Runbook: DeadlockSpike
Source of truth:
tools/observability/alerts/angarabase_alerts.yaml. Backed by: RM-0.6.3.8 S7, RM-0.6.4.4 (SSI).
What It Means
rate(angarabase_deadlock_detected_total[1m]) > 1 — the deadlock detector
triggered more than once per minute. One or two deadlocks per hour is normal;
a spike points to a problematic workload pattern.
For SERIALIZABLE transactions: a spike in 40001 errors (serialization_failure)
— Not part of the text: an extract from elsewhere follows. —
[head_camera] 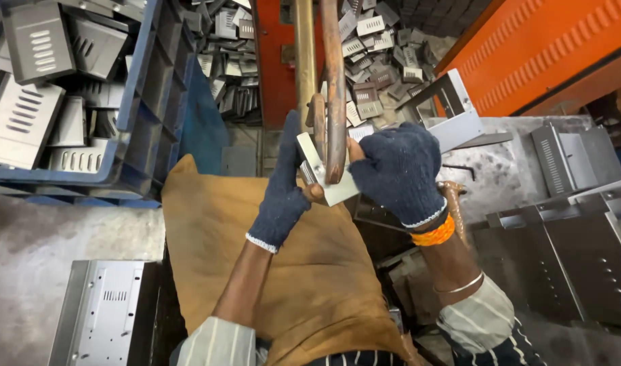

can look like a deadlock spike in application logs, but has a different cause
(rw anti-dependencies). See the angarabase_ssi_aborts_total metric.
Severity
critical. Deadlock = aborted transaction = potential loss of client work.
For SSI: 40001 is expected behavior, but a high rate requires contention analysis.
Initial response
- Grafana Overview v2 → row “Locks”.
- Check which tables participate in the spike (see server log messages
deadlock detected: ...). - Correlate with recent deploy / migration — new workload?
Diagnostics
curl -sf http://127.0.0.1:9898/metrics | rg -E 'lock_|deadlock'
journalctl -u angarabase-server -n 500 | rg -i 'deadlock'
# Active locks (if a compatible view exists)
psql -c "SELECT * FROM angara_stat_locks WHERE granted = false;"
Mitigation
| Cause | Action |
|---|---|
| Different lock acquisition orders | Standardize the order (UPDATE by PK ASC) in client code |
| Long-running txn holds a lock | See LongTransaction |
| Hot row contention | Shard the counter; use a sequence instead of UPDATE |
| Specific code needs updating | Roll back deploy, fix, redeploy |
Escalation
If the spike does not subside for more than 15 minutes, it blocks business operations; escalate urgently.